**Your goal:** Work out how many lines below contain "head", then write only that number.

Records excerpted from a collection
===============
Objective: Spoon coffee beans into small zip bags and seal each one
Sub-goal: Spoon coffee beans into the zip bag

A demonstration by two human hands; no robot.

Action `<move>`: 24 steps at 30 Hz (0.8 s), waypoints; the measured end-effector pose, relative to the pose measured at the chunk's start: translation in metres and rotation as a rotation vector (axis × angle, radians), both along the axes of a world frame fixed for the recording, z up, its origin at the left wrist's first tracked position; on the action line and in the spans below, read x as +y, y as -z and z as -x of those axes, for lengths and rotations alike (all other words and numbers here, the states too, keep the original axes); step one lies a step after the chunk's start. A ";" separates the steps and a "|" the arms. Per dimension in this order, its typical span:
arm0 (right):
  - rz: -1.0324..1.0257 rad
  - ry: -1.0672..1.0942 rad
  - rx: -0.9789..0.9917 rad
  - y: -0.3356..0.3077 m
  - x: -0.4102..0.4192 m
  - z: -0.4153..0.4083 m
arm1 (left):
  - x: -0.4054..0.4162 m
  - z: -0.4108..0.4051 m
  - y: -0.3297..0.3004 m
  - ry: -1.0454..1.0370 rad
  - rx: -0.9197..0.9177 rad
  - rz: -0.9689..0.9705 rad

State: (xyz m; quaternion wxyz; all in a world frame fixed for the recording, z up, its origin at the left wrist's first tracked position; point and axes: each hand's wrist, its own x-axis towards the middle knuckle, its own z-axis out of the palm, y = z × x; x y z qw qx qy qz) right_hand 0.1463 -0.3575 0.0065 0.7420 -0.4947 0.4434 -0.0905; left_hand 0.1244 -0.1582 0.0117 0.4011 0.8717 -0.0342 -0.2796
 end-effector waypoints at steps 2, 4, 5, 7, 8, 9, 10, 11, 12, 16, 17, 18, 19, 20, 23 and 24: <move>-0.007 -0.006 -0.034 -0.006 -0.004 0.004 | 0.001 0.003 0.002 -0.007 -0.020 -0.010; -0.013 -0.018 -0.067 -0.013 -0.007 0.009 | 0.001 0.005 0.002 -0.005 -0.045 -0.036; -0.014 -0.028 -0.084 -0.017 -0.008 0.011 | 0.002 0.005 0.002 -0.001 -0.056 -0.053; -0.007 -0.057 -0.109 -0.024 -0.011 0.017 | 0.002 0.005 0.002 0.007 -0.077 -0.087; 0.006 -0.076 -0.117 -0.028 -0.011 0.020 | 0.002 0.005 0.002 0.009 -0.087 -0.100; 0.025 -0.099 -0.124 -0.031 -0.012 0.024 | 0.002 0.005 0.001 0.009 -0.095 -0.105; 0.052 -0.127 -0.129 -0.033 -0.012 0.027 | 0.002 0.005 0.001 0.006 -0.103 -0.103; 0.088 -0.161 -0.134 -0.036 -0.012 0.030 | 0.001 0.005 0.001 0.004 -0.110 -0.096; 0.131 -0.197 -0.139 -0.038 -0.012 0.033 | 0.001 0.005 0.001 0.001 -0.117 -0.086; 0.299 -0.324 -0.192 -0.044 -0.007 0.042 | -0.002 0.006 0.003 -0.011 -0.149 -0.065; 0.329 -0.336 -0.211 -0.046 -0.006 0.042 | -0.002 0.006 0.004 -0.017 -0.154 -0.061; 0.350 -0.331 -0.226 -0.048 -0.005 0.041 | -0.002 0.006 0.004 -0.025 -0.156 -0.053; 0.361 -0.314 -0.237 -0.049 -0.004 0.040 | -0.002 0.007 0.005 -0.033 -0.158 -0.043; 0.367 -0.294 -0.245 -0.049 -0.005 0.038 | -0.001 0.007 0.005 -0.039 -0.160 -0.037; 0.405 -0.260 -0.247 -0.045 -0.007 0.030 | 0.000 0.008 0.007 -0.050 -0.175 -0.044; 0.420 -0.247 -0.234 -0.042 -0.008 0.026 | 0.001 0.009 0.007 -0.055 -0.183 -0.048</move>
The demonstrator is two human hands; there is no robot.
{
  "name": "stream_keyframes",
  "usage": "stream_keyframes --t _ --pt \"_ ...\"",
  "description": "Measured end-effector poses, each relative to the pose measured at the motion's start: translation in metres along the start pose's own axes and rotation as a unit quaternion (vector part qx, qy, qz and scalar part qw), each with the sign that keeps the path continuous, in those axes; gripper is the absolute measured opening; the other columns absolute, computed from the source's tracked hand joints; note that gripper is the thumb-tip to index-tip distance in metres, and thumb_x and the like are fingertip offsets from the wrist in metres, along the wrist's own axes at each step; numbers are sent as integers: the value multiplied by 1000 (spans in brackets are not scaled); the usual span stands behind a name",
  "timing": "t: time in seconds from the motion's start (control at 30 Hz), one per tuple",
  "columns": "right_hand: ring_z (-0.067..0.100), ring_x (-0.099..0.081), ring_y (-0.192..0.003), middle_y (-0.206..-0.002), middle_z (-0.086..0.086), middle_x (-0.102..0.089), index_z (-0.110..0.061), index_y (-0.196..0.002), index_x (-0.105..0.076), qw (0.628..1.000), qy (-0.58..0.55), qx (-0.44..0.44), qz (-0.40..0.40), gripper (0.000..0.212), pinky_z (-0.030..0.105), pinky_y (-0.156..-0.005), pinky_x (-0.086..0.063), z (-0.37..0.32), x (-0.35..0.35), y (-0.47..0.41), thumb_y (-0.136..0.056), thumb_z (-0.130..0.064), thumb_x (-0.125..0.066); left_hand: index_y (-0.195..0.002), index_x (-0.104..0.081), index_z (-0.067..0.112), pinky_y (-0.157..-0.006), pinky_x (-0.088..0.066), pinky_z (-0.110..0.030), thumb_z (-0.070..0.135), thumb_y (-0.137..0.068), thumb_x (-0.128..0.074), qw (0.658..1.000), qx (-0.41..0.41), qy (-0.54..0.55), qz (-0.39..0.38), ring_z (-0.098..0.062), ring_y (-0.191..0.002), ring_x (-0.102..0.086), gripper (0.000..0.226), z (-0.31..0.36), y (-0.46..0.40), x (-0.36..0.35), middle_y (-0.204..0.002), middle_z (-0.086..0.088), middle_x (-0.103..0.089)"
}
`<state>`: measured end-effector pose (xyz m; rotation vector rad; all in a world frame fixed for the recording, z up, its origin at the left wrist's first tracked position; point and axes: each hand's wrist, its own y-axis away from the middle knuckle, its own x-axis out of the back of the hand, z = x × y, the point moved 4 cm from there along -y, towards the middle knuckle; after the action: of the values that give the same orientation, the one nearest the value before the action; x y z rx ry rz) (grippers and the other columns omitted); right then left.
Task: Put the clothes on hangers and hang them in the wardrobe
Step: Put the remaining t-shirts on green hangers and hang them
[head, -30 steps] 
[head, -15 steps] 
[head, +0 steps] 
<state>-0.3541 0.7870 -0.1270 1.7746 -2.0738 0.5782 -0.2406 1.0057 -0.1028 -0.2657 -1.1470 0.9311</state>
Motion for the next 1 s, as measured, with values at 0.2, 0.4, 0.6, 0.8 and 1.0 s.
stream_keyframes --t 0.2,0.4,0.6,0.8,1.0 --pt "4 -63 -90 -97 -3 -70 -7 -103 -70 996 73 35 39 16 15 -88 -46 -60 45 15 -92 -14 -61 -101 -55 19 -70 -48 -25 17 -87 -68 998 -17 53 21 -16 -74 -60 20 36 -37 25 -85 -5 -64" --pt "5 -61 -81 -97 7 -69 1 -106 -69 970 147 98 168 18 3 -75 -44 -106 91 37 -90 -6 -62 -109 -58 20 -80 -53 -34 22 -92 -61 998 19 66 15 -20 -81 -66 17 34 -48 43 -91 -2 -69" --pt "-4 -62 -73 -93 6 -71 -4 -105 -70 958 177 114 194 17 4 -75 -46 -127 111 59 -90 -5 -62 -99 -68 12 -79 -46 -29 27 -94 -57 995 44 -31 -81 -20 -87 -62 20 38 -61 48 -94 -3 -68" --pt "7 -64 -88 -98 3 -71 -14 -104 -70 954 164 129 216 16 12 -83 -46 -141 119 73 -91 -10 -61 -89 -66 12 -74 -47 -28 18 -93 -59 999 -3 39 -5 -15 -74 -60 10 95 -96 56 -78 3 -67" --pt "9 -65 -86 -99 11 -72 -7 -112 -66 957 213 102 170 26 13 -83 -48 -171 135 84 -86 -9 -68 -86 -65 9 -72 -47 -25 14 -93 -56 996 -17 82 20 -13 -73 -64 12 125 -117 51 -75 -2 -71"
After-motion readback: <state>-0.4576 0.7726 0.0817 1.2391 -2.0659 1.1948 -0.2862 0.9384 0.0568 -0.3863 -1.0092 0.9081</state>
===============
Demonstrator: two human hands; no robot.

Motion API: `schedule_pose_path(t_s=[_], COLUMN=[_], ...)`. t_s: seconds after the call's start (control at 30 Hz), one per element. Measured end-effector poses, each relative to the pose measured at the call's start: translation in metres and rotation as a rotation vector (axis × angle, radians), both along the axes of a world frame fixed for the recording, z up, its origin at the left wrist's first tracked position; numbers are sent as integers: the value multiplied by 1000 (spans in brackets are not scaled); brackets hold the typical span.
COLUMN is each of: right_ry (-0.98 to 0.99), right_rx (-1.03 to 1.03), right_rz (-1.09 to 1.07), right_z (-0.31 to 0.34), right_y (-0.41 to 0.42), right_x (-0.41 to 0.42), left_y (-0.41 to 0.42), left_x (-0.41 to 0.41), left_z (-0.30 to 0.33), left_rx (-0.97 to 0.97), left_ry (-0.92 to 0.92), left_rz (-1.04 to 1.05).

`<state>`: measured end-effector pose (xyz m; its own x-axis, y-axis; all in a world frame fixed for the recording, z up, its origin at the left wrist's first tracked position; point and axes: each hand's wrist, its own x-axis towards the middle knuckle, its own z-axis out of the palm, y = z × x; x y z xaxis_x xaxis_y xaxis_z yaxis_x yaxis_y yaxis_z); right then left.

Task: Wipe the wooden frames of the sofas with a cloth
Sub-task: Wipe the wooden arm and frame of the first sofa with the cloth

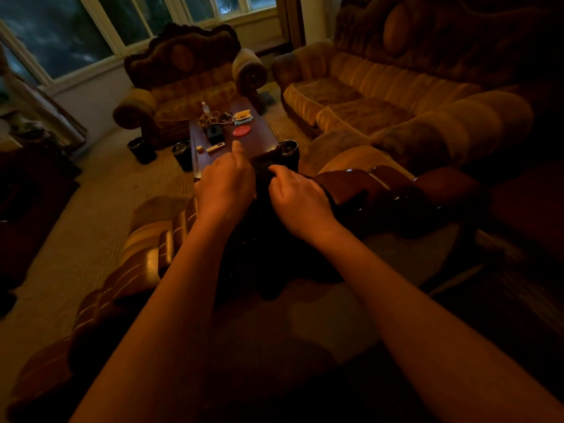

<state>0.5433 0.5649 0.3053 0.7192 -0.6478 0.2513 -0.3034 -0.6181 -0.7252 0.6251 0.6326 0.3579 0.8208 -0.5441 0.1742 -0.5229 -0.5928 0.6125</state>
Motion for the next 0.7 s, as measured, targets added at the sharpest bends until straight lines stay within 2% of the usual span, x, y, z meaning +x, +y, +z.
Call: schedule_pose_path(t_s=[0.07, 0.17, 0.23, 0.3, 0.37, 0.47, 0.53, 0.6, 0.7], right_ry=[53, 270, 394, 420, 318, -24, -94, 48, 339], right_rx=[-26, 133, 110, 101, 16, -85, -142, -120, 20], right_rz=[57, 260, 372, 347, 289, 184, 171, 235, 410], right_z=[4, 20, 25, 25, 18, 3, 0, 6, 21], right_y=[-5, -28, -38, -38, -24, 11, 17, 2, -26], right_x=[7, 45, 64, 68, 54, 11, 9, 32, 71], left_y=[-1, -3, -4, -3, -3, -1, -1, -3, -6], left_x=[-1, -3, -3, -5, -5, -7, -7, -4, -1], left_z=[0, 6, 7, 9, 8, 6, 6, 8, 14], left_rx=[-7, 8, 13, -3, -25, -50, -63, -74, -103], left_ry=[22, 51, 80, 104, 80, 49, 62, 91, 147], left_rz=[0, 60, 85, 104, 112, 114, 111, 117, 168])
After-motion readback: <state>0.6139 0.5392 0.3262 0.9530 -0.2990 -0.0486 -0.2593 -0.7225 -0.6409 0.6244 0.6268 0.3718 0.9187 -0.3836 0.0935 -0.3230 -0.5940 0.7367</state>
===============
**Written response:** 3